Wednesday, June 23, 2010

Meanwhile, back on the ranch...

I don't write in my blog the same way my friends do. I remember in high school when Xanga was super popular and everyone wrote about every time they ate or went to school or blew their nose.

Anyway.

I won't be doing that, but I will finally write about things I've been doing in my life recently.

I'm back home in Texas. I flew home on Saturday. I spent the better part of last week trying to squeeze as much friend time as I could in between studying for/taking finals, packing, and cleaning. On Friday night, I invited a bunch of my friends to Guru's for a psuedo-going away party. I remember looking around at one point when there were three different conversations going on around me (one on faith vs. reason, one on the best places to get sweet potato fries in Provo, and one on something I forgot), and realized how glad I was to have figure out how to surround myself with such a great group of people for a year of my life.


That night, Sarah, Chelise, and Hannah came over, we made pangea bed (ask Hannah), and they drove me to the airport the next morning. I really don't like the idea of "best" friends, but if I had to pick, I'd say these 3 people are my best friends.

I feel like each one of these people brings out a different part of me that I really like. Chelise brings out my intellectual philosopher, Sarah brings out my genuine spiritualness, and Hannah brings out my poolside-laying-chick-lit-reader. As much as I wish I could have been friends with them longer than just a year(ish), I'm glad they all became my friends around the same time.

So I did my Temple Recommend interviews on Saturday and Sunday, and I'll be going to the Dallas Temple for my own endowments this Saturday. I'm really excited.

I got my job at Purple Cow back, so I'll be waiting tables again this summer in between EFY sessions. My first day back was today. We hit way over projection, and we had 4 servers on what should have been a 6 server lunch. But I made bank, so I can't complain. Living rent free+free food+depositing around $400 in cash every week=moneyyyyyy.

I report to the Provo MTC to prepare to serve in the Washington Everett Mission on September 29th.

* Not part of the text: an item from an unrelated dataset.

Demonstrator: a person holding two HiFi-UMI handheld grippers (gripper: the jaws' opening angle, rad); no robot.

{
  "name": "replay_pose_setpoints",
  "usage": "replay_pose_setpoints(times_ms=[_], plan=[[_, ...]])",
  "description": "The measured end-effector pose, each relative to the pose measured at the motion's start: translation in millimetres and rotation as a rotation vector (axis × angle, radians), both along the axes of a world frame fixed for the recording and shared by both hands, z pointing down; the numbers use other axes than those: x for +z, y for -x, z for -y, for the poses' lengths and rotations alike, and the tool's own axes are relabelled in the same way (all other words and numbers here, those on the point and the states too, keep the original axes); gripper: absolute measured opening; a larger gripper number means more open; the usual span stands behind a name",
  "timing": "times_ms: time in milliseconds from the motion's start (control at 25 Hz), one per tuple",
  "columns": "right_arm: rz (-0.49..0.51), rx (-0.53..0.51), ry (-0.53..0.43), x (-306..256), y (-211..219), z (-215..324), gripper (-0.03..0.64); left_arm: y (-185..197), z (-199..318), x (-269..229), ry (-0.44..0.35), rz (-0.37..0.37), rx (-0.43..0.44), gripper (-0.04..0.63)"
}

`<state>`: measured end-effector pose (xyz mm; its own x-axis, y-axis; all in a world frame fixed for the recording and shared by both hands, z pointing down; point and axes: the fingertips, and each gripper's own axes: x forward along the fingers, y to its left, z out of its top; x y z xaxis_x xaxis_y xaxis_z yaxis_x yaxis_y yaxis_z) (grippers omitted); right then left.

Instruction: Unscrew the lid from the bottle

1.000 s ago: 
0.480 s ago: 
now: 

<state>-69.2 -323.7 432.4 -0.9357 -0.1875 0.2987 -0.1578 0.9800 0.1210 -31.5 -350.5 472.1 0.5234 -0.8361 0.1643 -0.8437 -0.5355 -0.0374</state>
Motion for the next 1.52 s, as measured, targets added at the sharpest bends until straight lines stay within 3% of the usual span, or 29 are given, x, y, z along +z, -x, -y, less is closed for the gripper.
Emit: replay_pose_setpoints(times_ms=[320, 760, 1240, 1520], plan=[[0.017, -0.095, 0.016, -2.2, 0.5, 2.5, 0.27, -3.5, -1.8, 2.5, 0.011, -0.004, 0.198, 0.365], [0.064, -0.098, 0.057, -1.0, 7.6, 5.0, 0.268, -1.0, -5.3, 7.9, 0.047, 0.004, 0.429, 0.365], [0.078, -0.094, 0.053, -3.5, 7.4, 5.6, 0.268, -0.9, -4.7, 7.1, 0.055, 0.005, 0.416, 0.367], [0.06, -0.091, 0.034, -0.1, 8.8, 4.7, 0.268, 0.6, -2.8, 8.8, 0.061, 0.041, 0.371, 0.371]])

Yesterday, my mom and I went shopping, and I got some pretty cute tops and a nice rain coat. I had to make myself pass up the cute earrings which I probably wouldn't get any use out of on my mission, anyway. This summer I'm going to try to get through the Book of Mormon twice, learn a bunch of hymns on the piano to be able to play them without practice, and rememorize all of the seminary scripture mastery. I also want to finish my Blogging the Book of Mormon blog...which hasn't had a whole lot of activity lately.

That's pretty much my life. There will be a test later.

Thursday, June 10, 2010

Why EFY holds a special place in my heart

So I'm going to be an EFY counselor this summer. There probably aren't enough adjectives in your Oxford English to describe my level of excitement. I only went to EFY once as a teenager, but once was enough to make me want to come back as a counselor. However, I've discovered that many people don't share my same enthusiasm for EFY. No, that's putting it lightly. The reply I get when I tell my friends that I'm going to be an EFY counselor is often much the same: an eye roll coupled with some scathing remarks about teenagers, laced with the pretentious attitude of, "well, I can see how those of baser interests could find that interesting."* I'm pretty good at moving on, but only after some passive-aggressive remark about why they're wrong.

What I really want to say is this:
  • Teenagers take themselves way too seriously, and if there's any category of people who should be allowed as much license to have fun as possible, it should be teenagers. This is what EFY is so good at bringing out. You take a bunch of self-conscious kids growing up in a world that teaches them to be self-conscious, and you play silly games with them or tell jokes they wouldn't dare let any of their friends at school know they think are funny. This is so important, especially for teenage girls. The level of fun and goofing off you get at EFY is so important for teenage girls because it leaves no room for, one, judging other girls, and two, comparing yourself to other girls. These, in my opinion, are two of the most self-destructive activities teenage girls can take part in.
  • It makes the Gospel relevant. Take young 20-somethings, let them teach the Gospel to teenagers, the teenagers in turn teach it to each other, and all of a sudden it makes sense to them why it's important and how it affects their lives.
  • There really is a spirit at EFY. Sure, it gets a bad wrap for its blatant emotionalism, but teenagers really aren't as stupid as we sometimes like to assume them to be. They get the Spirit and they understand how to feel God, if you just teach them how. I have a sticky note on the cover of my EFY handbook with this great quotation by J. Reuben Clark: "[Youth] are hungry for the things of the Spirit; they are eager to learn the Gospel, and they want it straight, undiluted...You do not have to sneak up behind them and whisper religion in their ears; you can bring these truths out openly."

*Read in a snooty British accent for full effect.